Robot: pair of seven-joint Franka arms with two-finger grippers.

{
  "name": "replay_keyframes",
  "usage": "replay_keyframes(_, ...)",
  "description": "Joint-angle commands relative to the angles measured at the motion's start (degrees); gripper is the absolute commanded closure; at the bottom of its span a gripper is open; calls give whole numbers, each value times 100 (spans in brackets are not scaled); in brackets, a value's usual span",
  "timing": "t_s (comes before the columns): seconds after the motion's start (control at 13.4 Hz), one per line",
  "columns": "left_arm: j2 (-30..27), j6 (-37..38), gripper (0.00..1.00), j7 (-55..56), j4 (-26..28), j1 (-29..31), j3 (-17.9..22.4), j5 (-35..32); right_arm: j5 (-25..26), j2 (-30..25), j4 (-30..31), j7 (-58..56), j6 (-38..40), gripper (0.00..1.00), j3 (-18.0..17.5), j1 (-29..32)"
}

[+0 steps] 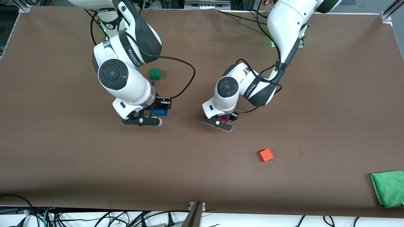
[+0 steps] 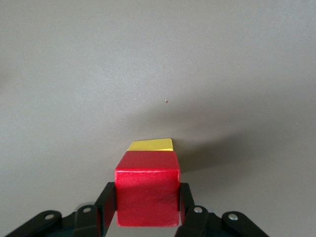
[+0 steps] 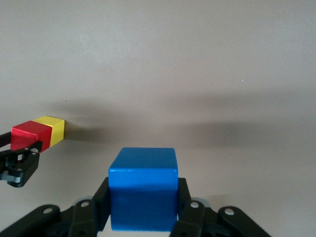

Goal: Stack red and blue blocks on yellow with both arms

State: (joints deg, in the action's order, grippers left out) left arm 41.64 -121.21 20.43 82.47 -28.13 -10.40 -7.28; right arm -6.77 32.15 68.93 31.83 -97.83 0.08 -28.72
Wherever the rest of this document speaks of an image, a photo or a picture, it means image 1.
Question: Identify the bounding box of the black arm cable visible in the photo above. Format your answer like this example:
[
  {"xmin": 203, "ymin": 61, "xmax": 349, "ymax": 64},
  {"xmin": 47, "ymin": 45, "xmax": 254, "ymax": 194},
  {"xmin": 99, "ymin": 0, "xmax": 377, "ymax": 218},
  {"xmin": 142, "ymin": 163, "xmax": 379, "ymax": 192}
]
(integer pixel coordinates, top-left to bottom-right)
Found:
[
  {"xmin": 235, "ymin": 0, "xmax": 283, "ymax": 114},
  {"xmin": 91, "ymin": 9, "xmax": 196, "ymax": 100}
]

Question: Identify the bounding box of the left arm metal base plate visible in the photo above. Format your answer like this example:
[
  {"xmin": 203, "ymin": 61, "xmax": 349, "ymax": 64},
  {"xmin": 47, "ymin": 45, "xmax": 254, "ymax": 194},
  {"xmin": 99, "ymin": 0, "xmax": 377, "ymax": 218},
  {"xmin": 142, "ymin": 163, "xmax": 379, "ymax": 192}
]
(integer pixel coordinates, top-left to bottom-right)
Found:
[{"xmin": 270, "ymin": 37, "xmax": 305, "ymax": 49}]

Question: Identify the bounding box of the aluminium frame profile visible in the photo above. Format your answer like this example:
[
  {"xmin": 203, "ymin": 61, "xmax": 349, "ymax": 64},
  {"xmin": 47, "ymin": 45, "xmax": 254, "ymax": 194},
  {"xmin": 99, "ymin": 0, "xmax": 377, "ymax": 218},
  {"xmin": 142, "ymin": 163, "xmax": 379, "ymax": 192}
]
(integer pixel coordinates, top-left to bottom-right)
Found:
[
  {"xmin": 380, "ymin": 0, "xmax": 404, "ymax": 22},
  {"xmin": 13, "ymin": 0, "xmax": 32, "ymax": 14}
]

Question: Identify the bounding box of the brown paper table cover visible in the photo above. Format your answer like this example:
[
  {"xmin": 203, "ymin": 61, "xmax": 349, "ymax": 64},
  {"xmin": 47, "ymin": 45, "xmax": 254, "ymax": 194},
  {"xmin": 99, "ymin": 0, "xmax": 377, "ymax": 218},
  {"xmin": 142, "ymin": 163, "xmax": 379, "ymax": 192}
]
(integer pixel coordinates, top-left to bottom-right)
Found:
[{"xmin": 0, "ymin": 6, "xmax": 404, "ymax": 218}]

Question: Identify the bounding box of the black cable on table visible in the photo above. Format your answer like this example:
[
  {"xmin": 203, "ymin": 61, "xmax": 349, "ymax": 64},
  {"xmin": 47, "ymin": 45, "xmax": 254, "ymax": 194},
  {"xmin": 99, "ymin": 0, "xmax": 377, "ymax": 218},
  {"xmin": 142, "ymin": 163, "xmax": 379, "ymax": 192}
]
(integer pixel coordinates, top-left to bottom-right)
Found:
[{"xmin": 217, "ymin": 9, "xmax": 272, "ymax": 26}]

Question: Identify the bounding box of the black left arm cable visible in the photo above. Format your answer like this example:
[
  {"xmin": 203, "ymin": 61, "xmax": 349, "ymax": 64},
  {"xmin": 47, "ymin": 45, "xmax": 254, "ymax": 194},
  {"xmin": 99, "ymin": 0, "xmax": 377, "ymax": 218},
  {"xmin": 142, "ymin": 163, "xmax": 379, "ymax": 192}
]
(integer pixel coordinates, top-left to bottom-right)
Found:
[{"xmin": 235, "ymin": 0, "xmax": 283, "ymax": 114}]

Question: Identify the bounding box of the orange wooden block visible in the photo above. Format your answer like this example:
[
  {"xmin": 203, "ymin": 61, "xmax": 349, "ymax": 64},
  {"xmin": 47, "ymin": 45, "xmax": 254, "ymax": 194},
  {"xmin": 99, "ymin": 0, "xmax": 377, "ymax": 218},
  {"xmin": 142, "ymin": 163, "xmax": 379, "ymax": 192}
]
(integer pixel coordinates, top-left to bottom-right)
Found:
[{"xmin": 258, "ymin": 148, "xmax": 274, "ymax": 162}]

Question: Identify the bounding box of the green microfiber cloth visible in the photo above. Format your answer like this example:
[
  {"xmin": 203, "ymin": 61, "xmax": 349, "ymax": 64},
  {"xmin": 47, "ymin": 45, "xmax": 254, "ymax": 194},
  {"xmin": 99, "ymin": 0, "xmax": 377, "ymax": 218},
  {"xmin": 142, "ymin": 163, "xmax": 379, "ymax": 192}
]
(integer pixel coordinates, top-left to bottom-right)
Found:
[{"xmin": 370, "ymin": 171, "xmax": 404, "ymax": 208}]

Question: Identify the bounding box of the black looped cable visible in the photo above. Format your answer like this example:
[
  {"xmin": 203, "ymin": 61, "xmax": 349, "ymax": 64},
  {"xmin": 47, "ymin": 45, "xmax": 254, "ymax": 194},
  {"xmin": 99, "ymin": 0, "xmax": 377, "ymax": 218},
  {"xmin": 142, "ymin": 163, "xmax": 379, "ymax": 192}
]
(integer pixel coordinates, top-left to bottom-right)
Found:
[{"xmin": 0, "ymin": 194, "xmax": 34, "ymax": 215}]

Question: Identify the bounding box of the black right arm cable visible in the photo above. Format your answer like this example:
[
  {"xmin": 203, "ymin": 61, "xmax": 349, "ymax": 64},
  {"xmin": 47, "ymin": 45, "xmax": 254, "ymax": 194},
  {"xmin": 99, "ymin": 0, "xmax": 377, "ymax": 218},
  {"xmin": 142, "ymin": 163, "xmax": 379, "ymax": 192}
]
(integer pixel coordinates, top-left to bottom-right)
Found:
[{"xmin": 91, "ymin": 9, "xmax": 196, "ymax": 100}]

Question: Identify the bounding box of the grey power strip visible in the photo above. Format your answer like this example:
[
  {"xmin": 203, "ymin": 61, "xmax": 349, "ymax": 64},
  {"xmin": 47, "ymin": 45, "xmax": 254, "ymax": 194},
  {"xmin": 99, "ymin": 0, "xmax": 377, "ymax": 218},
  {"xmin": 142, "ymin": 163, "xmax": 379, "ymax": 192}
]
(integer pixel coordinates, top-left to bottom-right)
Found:
[{"xmin": 184, "ymin": 0, "xmax": 231, "ymax": 9}]

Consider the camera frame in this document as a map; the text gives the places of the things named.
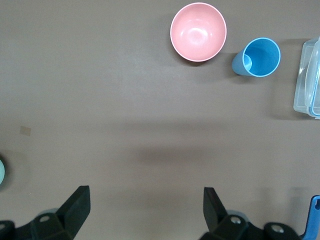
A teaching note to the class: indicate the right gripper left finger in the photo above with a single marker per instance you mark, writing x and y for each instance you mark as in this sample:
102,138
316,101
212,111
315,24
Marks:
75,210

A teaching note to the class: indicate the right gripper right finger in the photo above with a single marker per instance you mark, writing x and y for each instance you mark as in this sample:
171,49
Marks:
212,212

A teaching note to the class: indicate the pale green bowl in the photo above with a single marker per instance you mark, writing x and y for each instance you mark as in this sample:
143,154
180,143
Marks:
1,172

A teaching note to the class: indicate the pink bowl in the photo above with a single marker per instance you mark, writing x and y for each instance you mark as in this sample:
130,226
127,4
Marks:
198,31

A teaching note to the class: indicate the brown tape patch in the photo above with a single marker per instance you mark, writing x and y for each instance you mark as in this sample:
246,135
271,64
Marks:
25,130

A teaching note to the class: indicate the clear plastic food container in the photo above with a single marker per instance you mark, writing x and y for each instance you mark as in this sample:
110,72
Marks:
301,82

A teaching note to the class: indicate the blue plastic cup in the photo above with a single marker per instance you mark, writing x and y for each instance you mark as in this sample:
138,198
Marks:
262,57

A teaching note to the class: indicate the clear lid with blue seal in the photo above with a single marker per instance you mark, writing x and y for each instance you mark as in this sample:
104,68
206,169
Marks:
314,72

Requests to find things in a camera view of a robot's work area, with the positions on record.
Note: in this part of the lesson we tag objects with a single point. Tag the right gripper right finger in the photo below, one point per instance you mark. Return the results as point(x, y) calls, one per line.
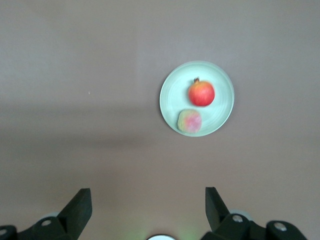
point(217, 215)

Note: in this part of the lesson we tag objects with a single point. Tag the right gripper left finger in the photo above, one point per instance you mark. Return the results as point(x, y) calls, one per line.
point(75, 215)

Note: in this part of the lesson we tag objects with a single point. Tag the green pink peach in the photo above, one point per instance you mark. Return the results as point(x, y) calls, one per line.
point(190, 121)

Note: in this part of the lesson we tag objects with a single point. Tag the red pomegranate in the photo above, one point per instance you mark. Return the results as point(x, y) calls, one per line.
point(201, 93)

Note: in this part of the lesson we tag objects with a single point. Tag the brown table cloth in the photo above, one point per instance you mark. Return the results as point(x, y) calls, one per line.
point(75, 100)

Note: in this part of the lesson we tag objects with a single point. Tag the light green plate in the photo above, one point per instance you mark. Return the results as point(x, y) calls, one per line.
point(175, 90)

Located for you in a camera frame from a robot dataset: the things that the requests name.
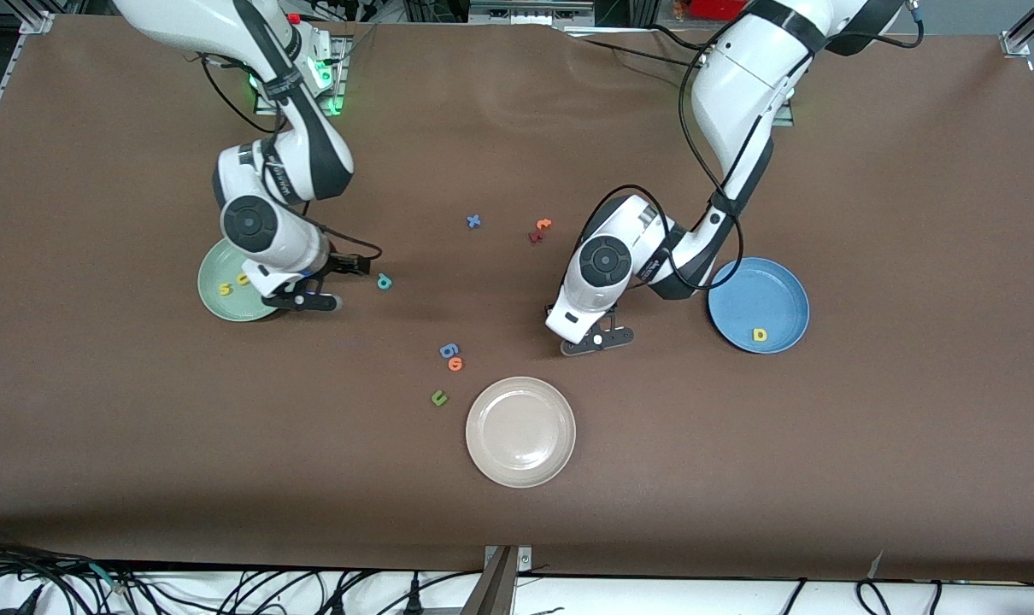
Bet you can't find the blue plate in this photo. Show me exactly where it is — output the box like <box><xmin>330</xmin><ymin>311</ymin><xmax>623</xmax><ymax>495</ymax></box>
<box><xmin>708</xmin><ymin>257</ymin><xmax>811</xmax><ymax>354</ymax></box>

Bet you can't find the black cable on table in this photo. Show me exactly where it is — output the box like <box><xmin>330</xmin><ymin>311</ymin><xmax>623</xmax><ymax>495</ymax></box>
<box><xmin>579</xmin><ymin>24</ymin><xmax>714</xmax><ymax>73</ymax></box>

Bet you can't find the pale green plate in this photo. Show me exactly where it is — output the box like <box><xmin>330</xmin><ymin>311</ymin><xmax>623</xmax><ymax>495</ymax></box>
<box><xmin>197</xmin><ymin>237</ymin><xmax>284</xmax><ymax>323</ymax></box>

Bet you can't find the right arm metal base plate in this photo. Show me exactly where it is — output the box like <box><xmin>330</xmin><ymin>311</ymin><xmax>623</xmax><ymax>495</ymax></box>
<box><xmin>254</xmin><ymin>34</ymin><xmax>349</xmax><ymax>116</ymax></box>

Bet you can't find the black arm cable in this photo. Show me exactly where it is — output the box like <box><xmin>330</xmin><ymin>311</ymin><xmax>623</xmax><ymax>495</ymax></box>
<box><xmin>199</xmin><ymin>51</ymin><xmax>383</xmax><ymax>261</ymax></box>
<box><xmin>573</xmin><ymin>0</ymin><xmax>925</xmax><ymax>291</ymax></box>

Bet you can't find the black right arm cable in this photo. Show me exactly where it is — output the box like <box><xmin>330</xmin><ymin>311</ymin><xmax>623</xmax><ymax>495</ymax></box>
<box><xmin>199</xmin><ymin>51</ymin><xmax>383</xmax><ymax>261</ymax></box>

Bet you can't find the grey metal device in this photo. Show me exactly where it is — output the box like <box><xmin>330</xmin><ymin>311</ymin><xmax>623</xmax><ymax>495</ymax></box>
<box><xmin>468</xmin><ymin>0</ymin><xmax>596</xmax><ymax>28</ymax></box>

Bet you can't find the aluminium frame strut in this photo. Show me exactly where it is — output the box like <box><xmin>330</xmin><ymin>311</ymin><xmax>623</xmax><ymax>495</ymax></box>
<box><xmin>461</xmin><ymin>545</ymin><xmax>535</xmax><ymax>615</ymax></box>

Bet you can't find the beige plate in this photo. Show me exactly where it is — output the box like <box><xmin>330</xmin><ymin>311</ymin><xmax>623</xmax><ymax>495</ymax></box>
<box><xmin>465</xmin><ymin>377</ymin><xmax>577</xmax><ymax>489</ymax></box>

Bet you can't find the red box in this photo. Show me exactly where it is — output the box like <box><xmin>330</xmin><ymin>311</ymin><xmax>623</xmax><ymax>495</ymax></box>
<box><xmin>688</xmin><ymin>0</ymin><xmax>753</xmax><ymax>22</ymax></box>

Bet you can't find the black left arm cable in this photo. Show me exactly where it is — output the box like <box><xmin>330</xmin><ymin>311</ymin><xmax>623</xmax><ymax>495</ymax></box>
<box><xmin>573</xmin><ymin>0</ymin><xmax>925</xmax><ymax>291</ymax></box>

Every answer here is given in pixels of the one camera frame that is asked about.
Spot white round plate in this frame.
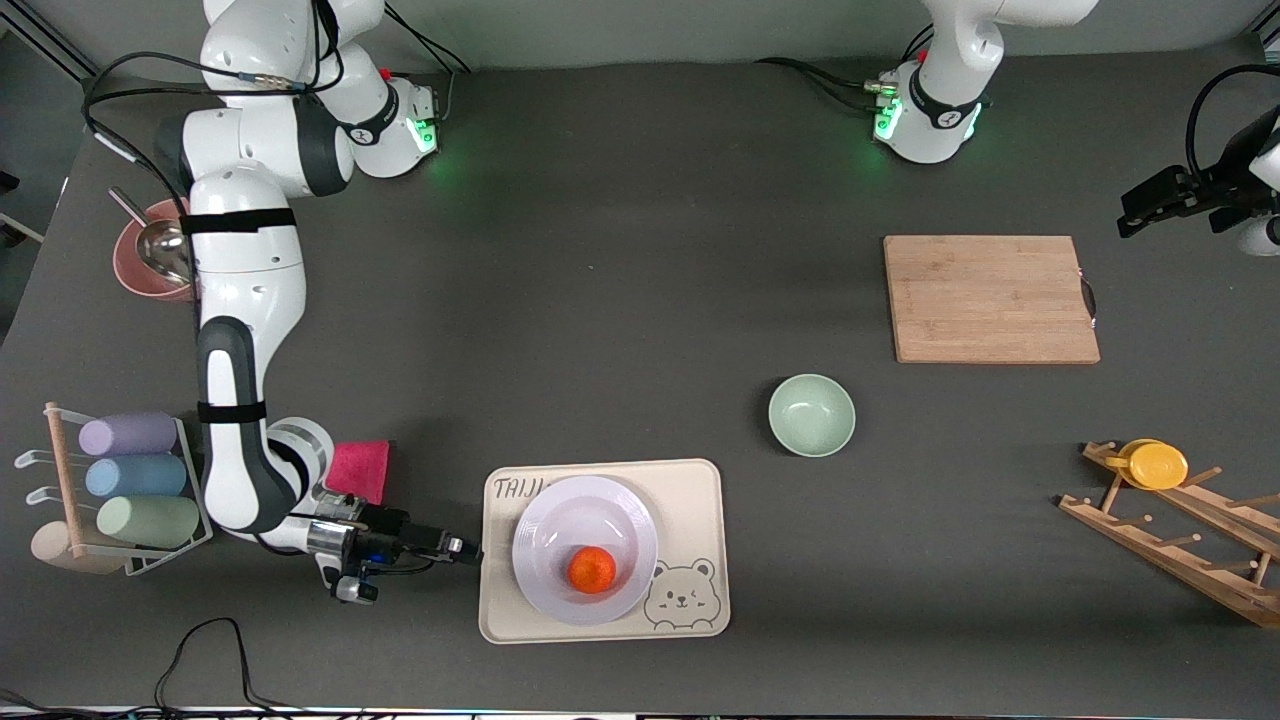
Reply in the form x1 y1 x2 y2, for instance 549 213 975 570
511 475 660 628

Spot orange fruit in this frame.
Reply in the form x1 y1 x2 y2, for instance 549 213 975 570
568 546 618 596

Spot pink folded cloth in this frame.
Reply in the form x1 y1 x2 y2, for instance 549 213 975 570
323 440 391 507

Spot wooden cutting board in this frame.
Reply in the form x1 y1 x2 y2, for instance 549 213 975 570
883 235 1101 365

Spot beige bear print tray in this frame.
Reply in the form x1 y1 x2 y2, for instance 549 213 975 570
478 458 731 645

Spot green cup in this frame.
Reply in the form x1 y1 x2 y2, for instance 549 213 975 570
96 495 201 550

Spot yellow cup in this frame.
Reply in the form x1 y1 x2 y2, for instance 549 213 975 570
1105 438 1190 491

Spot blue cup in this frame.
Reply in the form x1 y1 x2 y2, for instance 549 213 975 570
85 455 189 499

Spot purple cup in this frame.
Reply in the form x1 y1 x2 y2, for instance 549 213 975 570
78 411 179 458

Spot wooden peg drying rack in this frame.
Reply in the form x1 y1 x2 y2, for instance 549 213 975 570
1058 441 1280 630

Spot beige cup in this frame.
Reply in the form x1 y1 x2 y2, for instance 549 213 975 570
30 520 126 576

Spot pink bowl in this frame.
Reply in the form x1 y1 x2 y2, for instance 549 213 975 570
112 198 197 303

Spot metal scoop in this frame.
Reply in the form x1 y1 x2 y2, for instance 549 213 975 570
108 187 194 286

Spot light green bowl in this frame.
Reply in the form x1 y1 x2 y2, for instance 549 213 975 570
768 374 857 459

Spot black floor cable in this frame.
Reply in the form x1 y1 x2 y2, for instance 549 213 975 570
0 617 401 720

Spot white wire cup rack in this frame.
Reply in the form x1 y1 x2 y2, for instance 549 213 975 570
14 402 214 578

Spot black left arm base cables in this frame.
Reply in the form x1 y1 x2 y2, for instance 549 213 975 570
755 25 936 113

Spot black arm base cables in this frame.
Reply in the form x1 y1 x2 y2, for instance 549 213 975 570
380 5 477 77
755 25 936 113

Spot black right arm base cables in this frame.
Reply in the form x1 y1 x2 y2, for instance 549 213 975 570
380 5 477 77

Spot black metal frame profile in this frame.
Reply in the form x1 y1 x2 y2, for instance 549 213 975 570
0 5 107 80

**What is expected:** Above are the lines; repeat exactly the ones from the line containing "Spot purple cup in this frame." down to the line containing "Spot pink bowl in this frame.", both inclusive.

**Solution to this exercise:**
Spot purple cup in this frame.
Reply in the form x1 y1 x2 y2, for instance 549 213 975 570
78 411 179 458

Spot wooden peg drying rack in this frame.
Reply in the form x1 y1 x2 y2, for instance 549 213 975 570
1058 441 1280 630

Spot beige cup in this frame.
Reply in the form x1 y1 x2 y2, for instance 549 213 975 570
30 520 126 576

Spot pink bowl in this frame.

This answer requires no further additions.